Çok sevgiler tattım geçen ömrümde. Bazen birbirine karıştı aşk, sevgi, beğeni, hoşlanma... Zaman geçtikçe ayırmaya başladım onları birbirlerinden. Kiminin beş günde bittiğini, kimininse beş yılda bile geçmediğini zamanla anladım. Bazen ne kadar kaçmaya çalıştıysam da, köşeye sıkıştırıldım. Bunda da var bir hayır dedim, yaşadım payıma düşeni. Hiç isyan etmedim diyemem ama en azından ettiklerimden de pişman oldum. Yaramaz bir çocuk gibi başım önde yaklaştım tövbe kapısına...
Bu zaman öyle bir şey ki, bir taraftan içindeki çocuğu hiç büyütmeden besliyor, bir yandan da dışını kavurup duruyor. Kimileri görünce çok gamsız sanıyor seni, kimileri çok dalgın, kimileri çok güçsüz, kimileri çok ruhsuz... O kadar farklı şekillere giriyorsun ki, değişik açılardan değerlendirmeye başlıyorsun hadiseleri...
Eskiden vuslatın ne olduğunu bile bilmeden, vuslat için verecek bir can vadederken; sonraları firkati vuslata tercih edebileceğin hesaplaşmalar içine giriyorsun. Ya da mantık kantarında fazla tartılıp, her ihtimali düşünmekten kalbinden gelen sesi dinlemez oluyorsun... Bazen de o gizli gururun okşanıyor; kendini değerli görüp, zamanında canını vermeye layık gördüğünü bir kenara koyup, onun sana layık olup olmadığını sorgulamaya başlıyorsun...
Uçlarda gezinmek her zaman tehlikelidir.

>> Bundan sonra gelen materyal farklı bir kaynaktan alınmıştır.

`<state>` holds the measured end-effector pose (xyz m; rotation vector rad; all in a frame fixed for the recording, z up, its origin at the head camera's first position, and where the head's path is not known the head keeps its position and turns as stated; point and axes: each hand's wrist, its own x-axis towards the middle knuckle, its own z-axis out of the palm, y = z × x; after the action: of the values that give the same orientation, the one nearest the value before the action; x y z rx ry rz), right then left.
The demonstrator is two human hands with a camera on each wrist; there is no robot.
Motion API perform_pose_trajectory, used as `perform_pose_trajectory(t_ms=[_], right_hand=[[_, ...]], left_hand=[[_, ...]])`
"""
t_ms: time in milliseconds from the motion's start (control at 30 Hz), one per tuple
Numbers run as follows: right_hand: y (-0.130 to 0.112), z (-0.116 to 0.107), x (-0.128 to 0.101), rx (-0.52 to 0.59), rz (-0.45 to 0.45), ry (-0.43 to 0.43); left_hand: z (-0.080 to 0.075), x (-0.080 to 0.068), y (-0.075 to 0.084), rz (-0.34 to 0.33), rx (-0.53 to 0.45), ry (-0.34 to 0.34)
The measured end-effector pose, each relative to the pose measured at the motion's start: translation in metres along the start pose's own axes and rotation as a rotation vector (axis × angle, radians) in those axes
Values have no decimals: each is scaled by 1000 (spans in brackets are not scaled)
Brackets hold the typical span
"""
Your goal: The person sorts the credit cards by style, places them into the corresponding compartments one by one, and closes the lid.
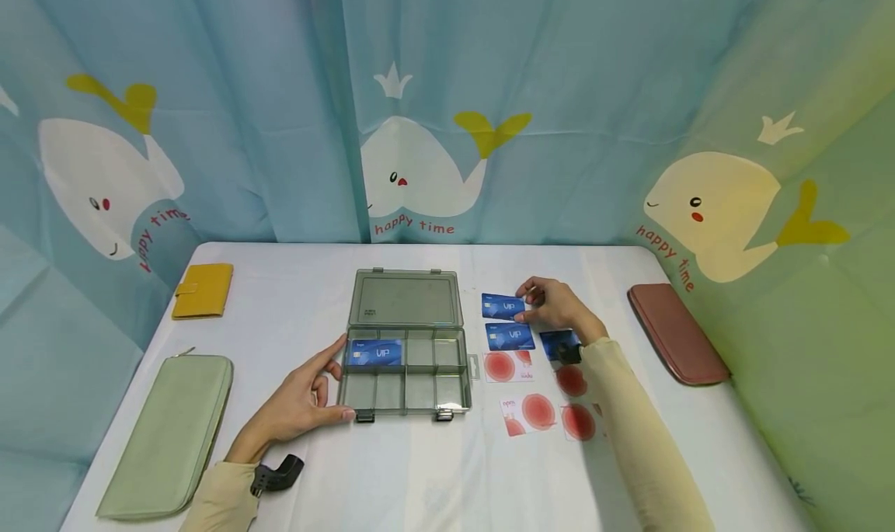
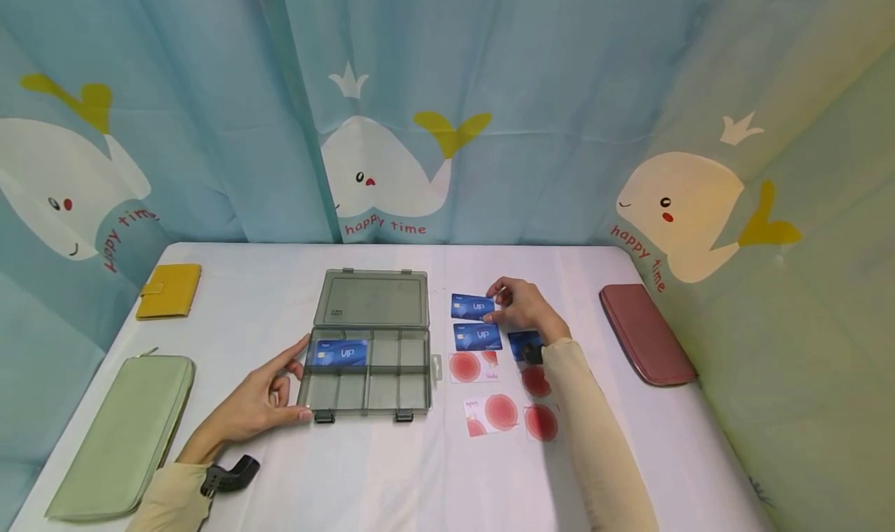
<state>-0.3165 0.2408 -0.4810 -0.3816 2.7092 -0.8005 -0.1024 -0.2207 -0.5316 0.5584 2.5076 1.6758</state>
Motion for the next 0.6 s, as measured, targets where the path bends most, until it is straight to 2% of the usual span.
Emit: perform_pose_trajectory(t_ms=[167, 600], right_hand=[[-1, -1, 0, -10, 12, -10], [3, 5, -8, 33, -81, 68]], left_hand=[[0, 1, 1, 3, 11, -5], [0, 0, 1, -1, 18, -5]])
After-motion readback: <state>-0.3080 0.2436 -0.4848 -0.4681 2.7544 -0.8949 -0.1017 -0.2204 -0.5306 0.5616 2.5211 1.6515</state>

Aşağı düşme riski tepededir çünkü. Canın sahibi onu sana emanet etmişken onu feda etmeye sevdalı olmak bir uçsa, canın sahibinin başka bir canını hor görmek ya da nefret etmek de diğer uçtur... Galiba en doğrusu bir film repliğinde geçtiği gibi, ’yaşamayı göze almak’...
Dedim ya: Bu yazı başka... Gönlümden geçenleri kalıba sokmaktan ya da yontmaktan sıkıldım artık. Ne geçiyorsa içimden, açıkça yazıyorum. Ben sabaha kadar yazarım da, okuyan çıkar mı bilemem...
Bugün farklıyım ben... Anladım ki gerekirse en ümitsiz görünen durumlarda bile inadına ümit etmek gerekiyor. En imkansız gibi görüneni dilemek ya da... Yarın bambaşka ya da tam tersi bir durumla karşılaşacağını bilsen bile, o günün verdiği mutluluğu hakkıyla yaşamak. Hiçbir zaman ’o’ olamayacağını bilsen de, ’sen’in de onun gibi bir beşer olduğunu unutmamak...
Bu yazı bir başka... Tüm yazdıklarım bir yana, bu bir yana... Zaman herşeyin ilacı ama bazı şeylerin üstünü örtüyor sadece. Ya da bazı şeyler o kadar gerçek, o kadar samimi oluyorlar ki, zamana bile direniyorlar... Utanmalı mıyım bundan, sıkılmalı mıyım? Hayır! Ben bir garip yolcuyum... Yolculuğun sonu zaten belli. Başınıysa hatırlamıyorum... İkisinin arasında geçen sayılı günü kendimi kandırarak mı geçireyim? Gerekirse yalnız ama başım dik olayım, daha iyi...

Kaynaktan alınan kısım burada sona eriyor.